Sorumluluk kavramı son zamanlarda önemi daha da artan değerlerden birisi haline geldi. Kısaca sorumluluğu; bireyin yaş, cinsiyet ve gelişim düzeyine uygun olarak yüklendiği görevleri yerine getirebilmesi olarak tanımlayabiliriz.
Çocuklarda iki yaşından itibaren sorumluluk duygusu aileden ve çevreden edindiği öğrenmelerle gelişmeye başlar. Bu eğilim aile tarafından çocuğun kendi kirli tabağını kaldırması, oyuncaklarını toplaması ve yerine koyması, yardımla giyinmesi, soyunması şeklinde değerlendirilebilir. Bu verilen görevler çocuğa bir iş başarmanın keyfini, değer görmenin kıvancını yaşatacaktır.
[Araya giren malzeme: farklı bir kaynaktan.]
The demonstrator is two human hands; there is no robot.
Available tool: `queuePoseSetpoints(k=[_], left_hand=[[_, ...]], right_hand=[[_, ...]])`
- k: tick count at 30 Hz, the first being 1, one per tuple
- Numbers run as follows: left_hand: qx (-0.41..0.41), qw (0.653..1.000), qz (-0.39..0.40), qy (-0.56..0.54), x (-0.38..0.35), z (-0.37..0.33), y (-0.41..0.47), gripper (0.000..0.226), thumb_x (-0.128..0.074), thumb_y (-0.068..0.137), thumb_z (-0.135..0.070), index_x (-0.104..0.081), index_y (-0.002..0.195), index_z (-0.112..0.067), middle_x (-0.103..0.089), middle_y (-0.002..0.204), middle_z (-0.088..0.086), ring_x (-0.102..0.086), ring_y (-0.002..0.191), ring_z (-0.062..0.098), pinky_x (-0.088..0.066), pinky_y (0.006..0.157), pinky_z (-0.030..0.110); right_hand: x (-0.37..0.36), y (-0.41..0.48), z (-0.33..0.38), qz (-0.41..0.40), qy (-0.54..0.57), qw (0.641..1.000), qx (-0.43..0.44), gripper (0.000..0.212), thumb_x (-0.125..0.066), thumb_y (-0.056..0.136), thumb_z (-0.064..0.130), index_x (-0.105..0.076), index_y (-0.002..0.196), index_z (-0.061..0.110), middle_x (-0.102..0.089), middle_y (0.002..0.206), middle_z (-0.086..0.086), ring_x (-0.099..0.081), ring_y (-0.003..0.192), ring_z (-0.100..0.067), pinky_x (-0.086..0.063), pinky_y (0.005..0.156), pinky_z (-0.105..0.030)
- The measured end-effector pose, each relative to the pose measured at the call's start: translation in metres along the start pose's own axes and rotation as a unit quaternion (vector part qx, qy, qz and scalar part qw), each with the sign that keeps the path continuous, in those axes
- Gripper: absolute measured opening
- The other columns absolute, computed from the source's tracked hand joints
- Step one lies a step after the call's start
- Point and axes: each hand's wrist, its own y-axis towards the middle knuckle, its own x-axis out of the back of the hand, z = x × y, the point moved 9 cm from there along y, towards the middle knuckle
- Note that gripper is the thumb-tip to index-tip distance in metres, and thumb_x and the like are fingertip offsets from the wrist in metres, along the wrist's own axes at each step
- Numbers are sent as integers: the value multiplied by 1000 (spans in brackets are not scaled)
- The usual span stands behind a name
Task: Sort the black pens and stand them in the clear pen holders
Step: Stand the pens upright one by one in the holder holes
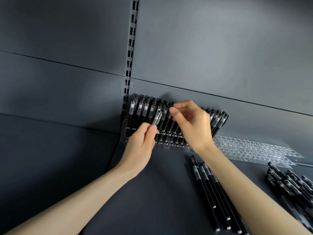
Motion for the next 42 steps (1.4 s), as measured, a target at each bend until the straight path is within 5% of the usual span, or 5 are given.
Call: queuePoseSetpoints(k=[4, 14, 17, 21, 42], left_hand=[[4, 999, 45, -19, -17, -1, -5, 26, -40, 100, -27, -57, 88, -12, -39, 56, -4, -31, 50, 10, -27, 48, 24], [-49, 989, 58, 129, -19, 3, -7, 17, -52, 96, -25, -65, 98, -14, -64, 82, -2, -60, 75, 14, -51, 73, 36], [-192, 906, -4, 377, -10, -8, -9, 29, -49, 92, -29, -66, 107, -11, -59, 100, 1, -58, 92, 21, -50, 78, 36], [-232, 839, -32, 491, -6, 1, -8, 34, -69, 78, -24, -68, 109, -10, -58, 105, 10, -58, 93, 31, -50, 80, 44], [-182, 819, -1, 544, -7, 9, -5, 42, -60, 80, -35, -66, 114, -11, -55, 106, 10, -57, 96, 31, -49, 83, 44]], right_hand=[[-13, -14, -9, 85, 113, 988, -57, 20, -72, 81, 14, -61, 98, 16, -69, 72, 4, -68, 76, -10, -53, 76, -20], [4, -14, -12, 37, 137, 989, -47, 25, -69, 81, 0, -61, 95, 18, -70, 68, 3, -68, 69, -12, -55, 71, -23], [29, -3, -3, -50, 108, 993, -6, 28, -68, 82, 0, -59, 92, 25, -70, 70, 8, -68, 73, -10, -55, 75, -26], [42, 2, 8, -124, 63, 989, 40, 25, -70, 83, 6, -57, 90, 26, -66, 71, 15, -65, 69, -3, -50, 67, -15], [-3, 6, -7, -5, -126, 990, 61, 17, -64, 88, 7, -60, 104, 10, -59, 75, 16, -62, 74, -9, -47, 69, -7]])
Yaş büyüdükçe görevler çeşitlendirilebilir. Örneğin, dört yaşındaki çocuklar basit ev işlerine yardımcı olarak ailenin bir parçası olduklarını, onlara ihtiyaç duyulduğunu hisseder. Bunun yanı sıra sofra kurmak, bulaşık makinesini boşlatmak, alışveriş dönüşü malzemeleri yerleştirmek gibi sorumluluklar onlara verilebilir.
Beş – altı yaşlarındaki çocuklar kirli giyeceklerini sepete atmak, kıyafet seçmek ve giyinmek, ayakkabı bağlamak, telefona gerektiği gibi yanıt vermek, çiçek sulamak gibi işleri kolaylıkla yapabilirler.
Çocuğun yaşına uygun sorumluluklar verilmesi, seçim yapmasına izin verilmesi, onun adına düşünüp karar vermekten kaçınılması; çocuğun kendi kararlarını verebilen, karar verirken elindeki kaynakları kullanabilen, değer yargılarını gözeten, bağımsız davranabilen, kendine güvenli, başkalarının hakkını çiğnemeden kendi ihtiyaçlarını karşılayabilen bir birey olarak yetişmesini sağlayacaktır.
EBEVEYNLER NE YAPMALI?
-
Çocuğunuz sizinle işbirliği yapsa da yapmasa da ona koşulsuz sevgi ve onay gösterin. -
Çocuğunuz ne yaparsa yapsın ona değer verdiğinizi ve onu kabul ettiğinizi bilmesini sağlayın. -
Koruyucu tutumdan vazgeçin. Bırakın sorumluluklarını kendi başına yerine getirsin. Bu konuda ona güvenin ve bunu davranışlarınızla ona gösterin. -
Liste hazırlayın ve görevlerini kendisinin seçmesini sağlayın. -
Kardeşler arasında adil bir görev paylaşımı sağlayın. -
Yanlışlarının sonuçlarına katlanmasına izin verin. Bu konuda duygusal davranmayın. -
Çocuğunuza iyi birer model olun ki, onlardan da iyi davranışlar bekleyebilin. -
Ceza ve yaptırımlarla karşılaştırmak yerine manevi yönden destekleyin.